The most common method of managing OF is surgical excision[3]. Small and well-demarcated lesions can be treated by enucleation and curettage, whereas, lesions with rapid growth require radical resection with reconstruction [4]. Although the recurrence of this lesion reported to be rare, radiographic follow-up is required for assessing the recurrence after conservative surgical procedures [5].
Advanced imaging modalities such as CT or CBCT are usually performed to provide a more complete evaluation of the extent of the lesion and its internal structure. CBCT provides highly detailed sectional images of the osseous structures and teeth with a generally lower radiation dose compared to CT [12].
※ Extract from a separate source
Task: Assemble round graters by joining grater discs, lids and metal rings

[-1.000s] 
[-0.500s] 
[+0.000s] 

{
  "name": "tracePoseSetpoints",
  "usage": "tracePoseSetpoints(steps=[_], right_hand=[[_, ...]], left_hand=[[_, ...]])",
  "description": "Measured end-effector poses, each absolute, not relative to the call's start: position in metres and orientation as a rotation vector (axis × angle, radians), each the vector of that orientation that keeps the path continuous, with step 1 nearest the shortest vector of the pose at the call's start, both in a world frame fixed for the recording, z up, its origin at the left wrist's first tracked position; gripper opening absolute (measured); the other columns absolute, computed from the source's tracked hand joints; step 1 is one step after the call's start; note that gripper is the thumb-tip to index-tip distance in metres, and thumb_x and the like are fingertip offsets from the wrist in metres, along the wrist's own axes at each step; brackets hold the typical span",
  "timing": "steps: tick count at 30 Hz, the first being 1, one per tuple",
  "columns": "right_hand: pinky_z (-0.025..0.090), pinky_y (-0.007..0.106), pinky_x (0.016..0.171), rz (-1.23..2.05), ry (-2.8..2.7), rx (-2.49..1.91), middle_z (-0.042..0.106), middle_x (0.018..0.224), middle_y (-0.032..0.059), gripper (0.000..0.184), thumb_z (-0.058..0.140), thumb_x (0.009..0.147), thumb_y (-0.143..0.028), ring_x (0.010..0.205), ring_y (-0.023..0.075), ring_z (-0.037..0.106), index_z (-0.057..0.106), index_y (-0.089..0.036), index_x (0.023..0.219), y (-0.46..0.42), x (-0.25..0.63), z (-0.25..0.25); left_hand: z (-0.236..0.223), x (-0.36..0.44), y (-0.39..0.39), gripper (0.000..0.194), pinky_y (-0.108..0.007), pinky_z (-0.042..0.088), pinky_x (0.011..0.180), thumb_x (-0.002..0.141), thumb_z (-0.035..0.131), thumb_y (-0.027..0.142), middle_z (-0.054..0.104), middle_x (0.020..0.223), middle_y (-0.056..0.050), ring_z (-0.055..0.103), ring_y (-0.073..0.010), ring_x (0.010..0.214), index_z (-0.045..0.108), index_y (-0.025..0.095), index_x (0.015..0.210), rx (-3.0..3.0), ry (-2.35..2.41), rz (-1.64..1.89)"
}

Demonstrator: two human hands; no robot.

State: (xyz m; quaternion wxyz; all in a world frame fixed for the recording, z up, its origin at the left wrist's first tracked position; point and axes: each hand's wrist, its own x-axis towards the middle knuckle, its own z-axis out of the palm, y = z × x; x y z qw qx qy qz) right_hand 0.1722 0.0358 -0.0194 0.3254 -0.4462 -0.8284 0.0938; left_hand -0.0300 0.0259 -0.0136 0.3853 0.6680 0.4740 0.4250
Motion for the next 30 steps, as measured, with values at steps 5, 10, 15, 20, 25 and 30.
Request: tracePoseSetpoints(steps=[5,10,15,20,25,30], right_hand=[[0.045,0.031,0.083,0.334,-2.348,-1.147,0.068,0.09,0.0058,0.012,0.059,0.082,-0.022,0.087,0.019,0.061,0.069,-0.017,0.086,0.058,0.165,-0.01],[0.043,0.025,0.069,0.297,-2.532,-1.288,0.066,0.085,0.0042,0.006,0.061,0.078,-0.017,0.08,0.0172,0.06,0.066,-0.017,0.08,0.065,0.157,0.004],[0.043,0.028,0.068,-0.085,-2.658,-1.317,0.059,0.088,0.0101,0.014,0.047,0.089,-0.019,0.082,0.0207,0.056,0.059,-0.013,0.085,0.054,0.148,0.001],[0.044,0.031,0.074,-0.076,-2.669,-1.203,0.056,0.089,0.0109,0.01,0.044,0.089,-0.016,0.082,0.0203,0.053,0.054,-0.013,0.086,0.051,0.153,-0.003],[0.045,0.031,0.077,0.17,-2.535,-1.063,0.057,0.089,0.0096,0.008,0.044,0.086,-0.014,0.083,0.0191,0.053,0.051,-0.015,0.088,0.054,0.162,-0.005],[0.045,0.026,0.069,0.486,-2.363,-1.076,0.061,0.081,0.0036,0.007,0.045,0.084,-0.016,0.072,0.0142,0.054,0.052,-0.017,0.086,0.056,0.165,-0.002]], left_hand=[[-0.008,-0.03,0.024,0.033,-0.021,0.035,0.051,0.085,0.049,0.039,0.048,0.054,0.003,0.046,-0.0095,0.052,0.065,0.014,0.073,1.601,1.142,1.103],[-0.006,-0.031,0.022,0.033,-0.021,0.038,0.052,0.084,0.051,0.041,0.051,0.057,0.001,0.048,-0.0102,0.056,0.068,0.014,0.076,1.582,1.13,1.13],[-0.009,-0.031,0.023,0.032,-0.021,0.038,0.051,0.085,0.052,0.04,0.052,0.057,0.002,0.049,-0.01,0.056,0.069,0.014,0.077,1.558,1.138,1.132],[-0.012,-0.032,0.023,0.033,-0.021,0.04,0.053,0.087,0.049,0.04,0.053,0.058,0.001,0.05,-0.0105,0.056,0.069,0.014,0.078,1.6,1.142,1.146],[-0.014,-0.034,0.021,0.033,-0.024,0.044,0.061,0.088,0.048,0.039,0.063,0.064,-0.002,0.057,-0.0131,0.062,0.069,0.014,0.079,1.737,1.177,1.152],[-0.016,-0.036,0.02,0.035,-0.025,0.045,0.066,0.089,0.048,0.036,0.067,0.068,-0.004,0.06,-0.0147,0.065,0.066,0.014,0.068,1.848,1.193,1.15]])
Here, in this report, a mixed-density expansile OF with a well-defined sclerotic border was visualized on the CBCT. Based on the three-dimensional radiographic images, it may be possible to distinguish the OF from fibrous dysplasia which usually blends into the surrounding bone unlike the well-defined OF that can be separated from the normal bone. The maturation stages of the OF are close to those of the cemento-osseous dysplasia which is predominantly small in size, and occurs mostly in anterior mandibular region of older patients. Additionally, the concentric expansion of the OF may help distinguish it from cemento-osseous dysplasia [6,10].
4. Conclusions
The diagnosis of the ossifying fibroma is made based on the clinical and radiological features of the lesion. The histology confirms the diagnosis.